Emily broke out with an angry disappointed exclamation.  Clarence’s face was scarlet, and he said low and hoarsely, ‘That’s Lester.  He was in the Argus at Portsmouth two years ago;’—and then, as our little sister continued her indignant exclamations, he added, ‘Hush!  Don’t on any account say a word about it.  I had better get back to my work.  I am only doing you harm by staying here.’

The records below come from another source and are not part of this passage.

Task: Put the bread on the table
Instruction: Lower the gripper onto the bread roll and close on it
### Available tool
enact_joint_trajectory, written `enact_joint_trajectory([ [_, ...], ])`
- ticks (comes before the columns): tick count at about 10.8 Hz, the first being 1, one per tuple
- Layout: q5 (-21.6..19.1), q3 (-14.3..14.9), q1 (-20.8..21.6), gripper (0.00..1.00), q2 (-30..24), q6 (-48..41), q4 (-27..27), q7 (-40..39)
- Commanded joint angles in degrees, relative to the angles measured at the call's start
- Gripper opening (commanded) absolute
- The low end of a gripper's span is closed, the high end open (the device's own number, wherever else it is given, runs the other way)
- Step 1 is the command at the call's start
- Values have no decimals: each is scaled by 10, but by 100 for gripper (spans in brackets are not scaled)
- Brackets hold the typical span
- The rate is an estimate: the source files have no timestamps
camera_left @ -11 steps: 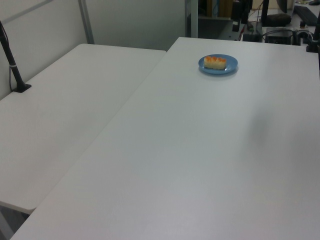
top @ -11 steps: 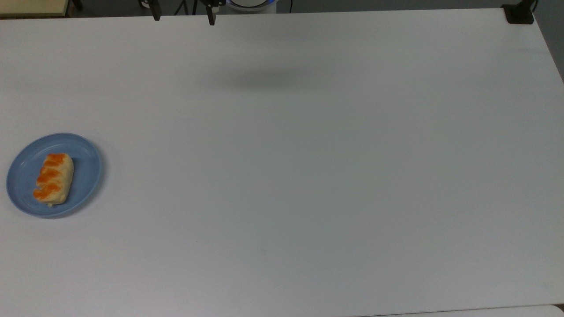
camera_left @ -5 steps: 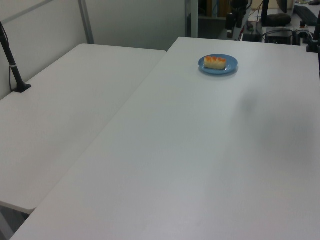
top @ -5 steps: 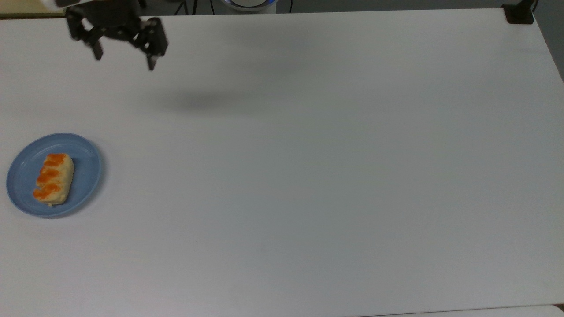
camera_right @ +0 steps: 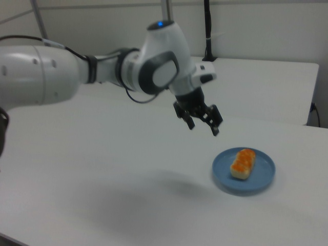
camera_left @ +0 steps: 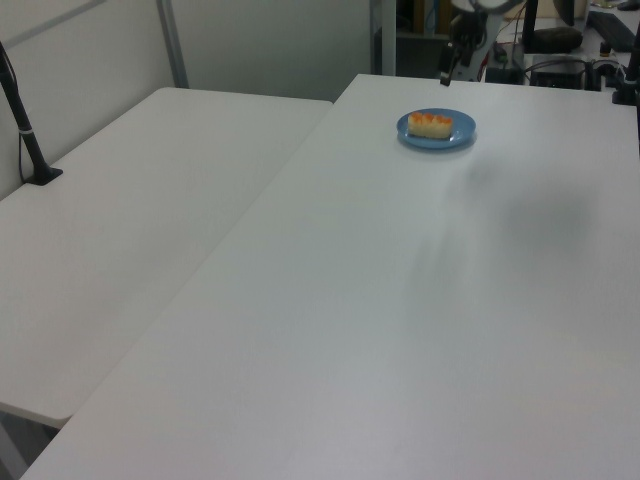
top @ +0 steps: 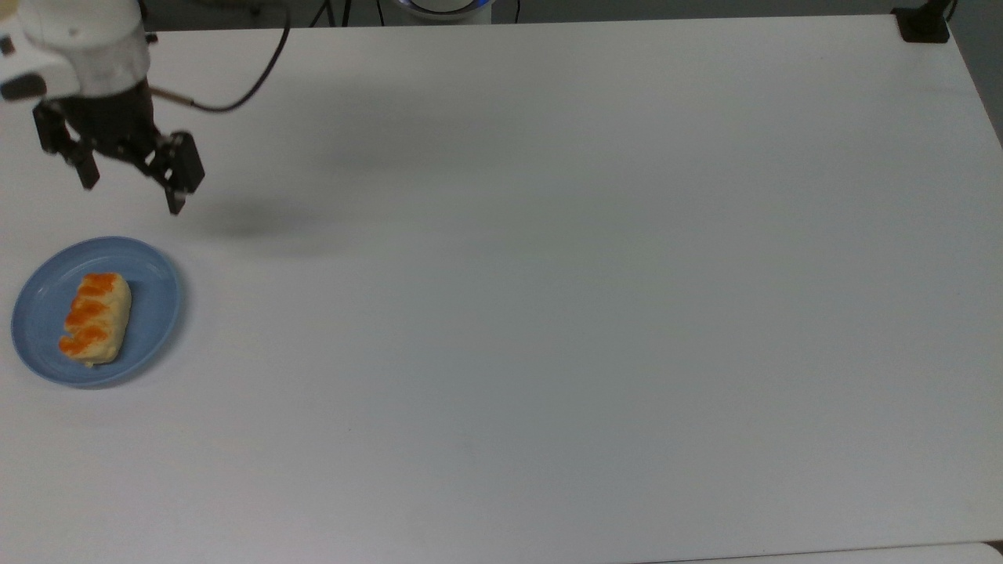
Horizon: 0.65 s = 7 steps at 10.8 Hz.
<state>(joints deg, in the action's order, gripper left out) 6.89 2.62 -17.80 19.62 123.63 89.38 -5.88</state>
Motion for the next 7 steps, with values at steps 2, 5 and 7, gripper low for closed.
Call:
enact_joint_trajectory([
  [2, 13, 3, -31, 100, 94, 117, -12, 0],
  [5, 10, 27, -36, 100, 128, 176, -12, 1],
  [7, 8, 34, -36, 100, 150, 211, -14, 4],
])
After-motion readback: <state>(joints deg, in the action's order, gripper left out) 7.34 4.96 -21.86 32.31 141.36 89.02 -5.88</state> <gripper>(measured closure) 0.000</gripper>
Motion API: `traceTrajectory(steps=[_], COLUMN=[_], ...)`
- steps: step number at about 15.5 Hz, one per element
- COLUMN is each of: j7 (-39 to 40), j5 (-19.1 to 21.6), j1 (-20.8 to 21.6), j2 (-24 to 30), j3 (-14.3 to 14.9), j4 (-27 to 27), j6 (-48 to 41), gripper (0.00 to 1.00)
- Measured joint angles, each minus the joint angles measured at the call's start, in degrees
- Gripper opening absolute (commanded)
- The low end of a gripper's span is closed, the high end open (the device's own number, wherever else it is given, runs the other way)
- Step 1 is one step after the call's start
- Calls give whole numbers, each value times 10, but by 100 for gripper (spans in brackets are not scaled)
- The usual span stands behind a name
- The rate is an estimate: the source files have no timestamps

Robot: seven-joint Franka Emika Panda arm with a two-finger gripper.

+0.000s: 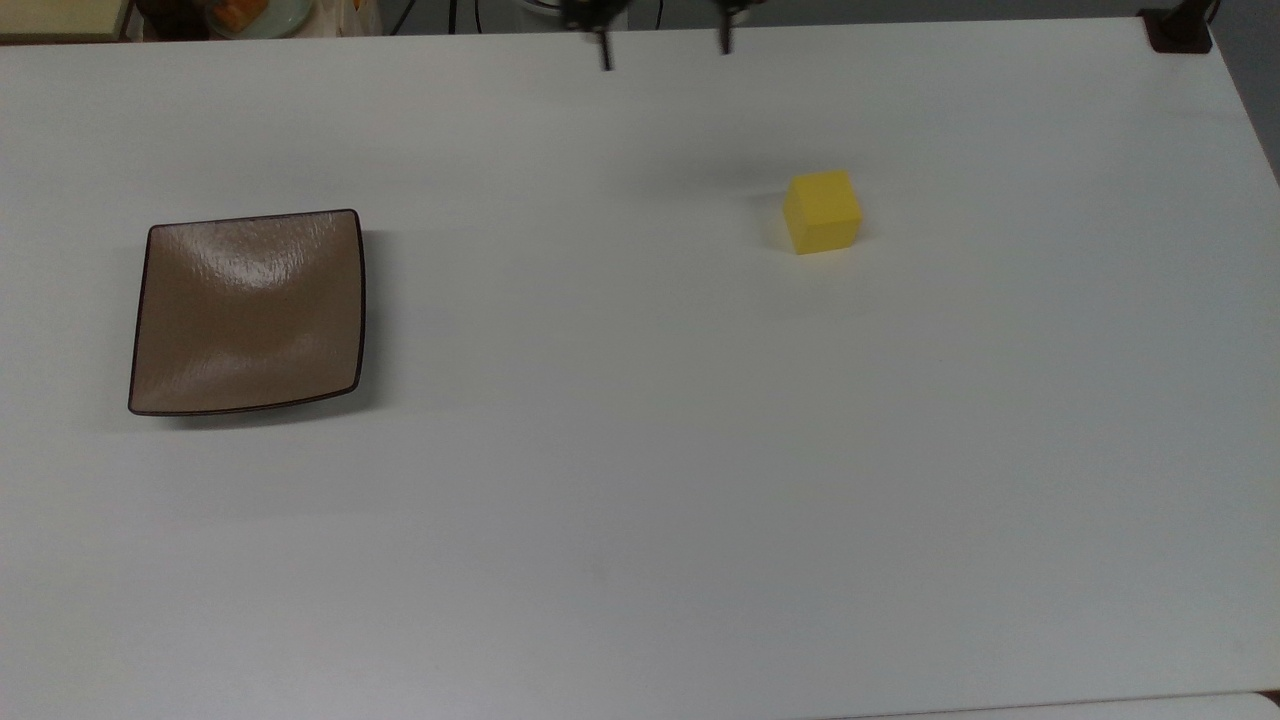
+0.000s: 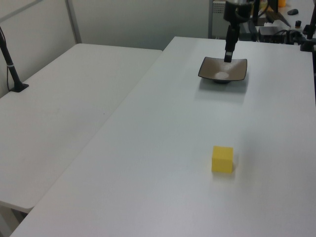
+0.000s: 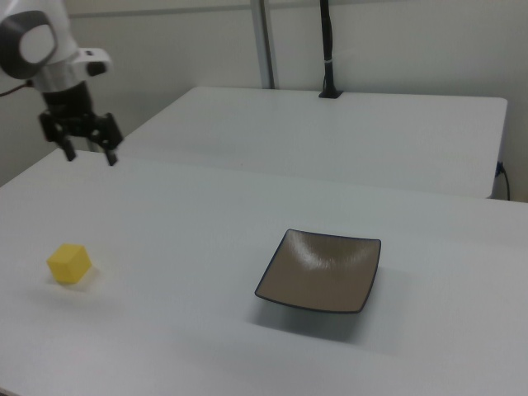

At which Emily shed tears, and together we persuaded him not to curtail his holiday, which, indeed, he could not have done without assigning the reason to the elders, and this was out of the question.  Nor did he venture to hang back when, as our service was to be on Sunday afternoon, my father proposed to walk to Hillside Church in the morning.  They came back well pleased.  There was care and decency throughout.  The psalms were sung to a ‘grinder organ’—which was an advanced state of things in those days—and very nicely.  Parson Frank read well and impressively, and the old parson, a fine venerable man, had preached an excellent sermon—really admirable, as my father repeated.  Our party had been scarcely in time, and had been disposed of in seats close to the door, where Clarence was quite out of sight of the disdainful young lady and her squire, of whom Emily begged to hear no more.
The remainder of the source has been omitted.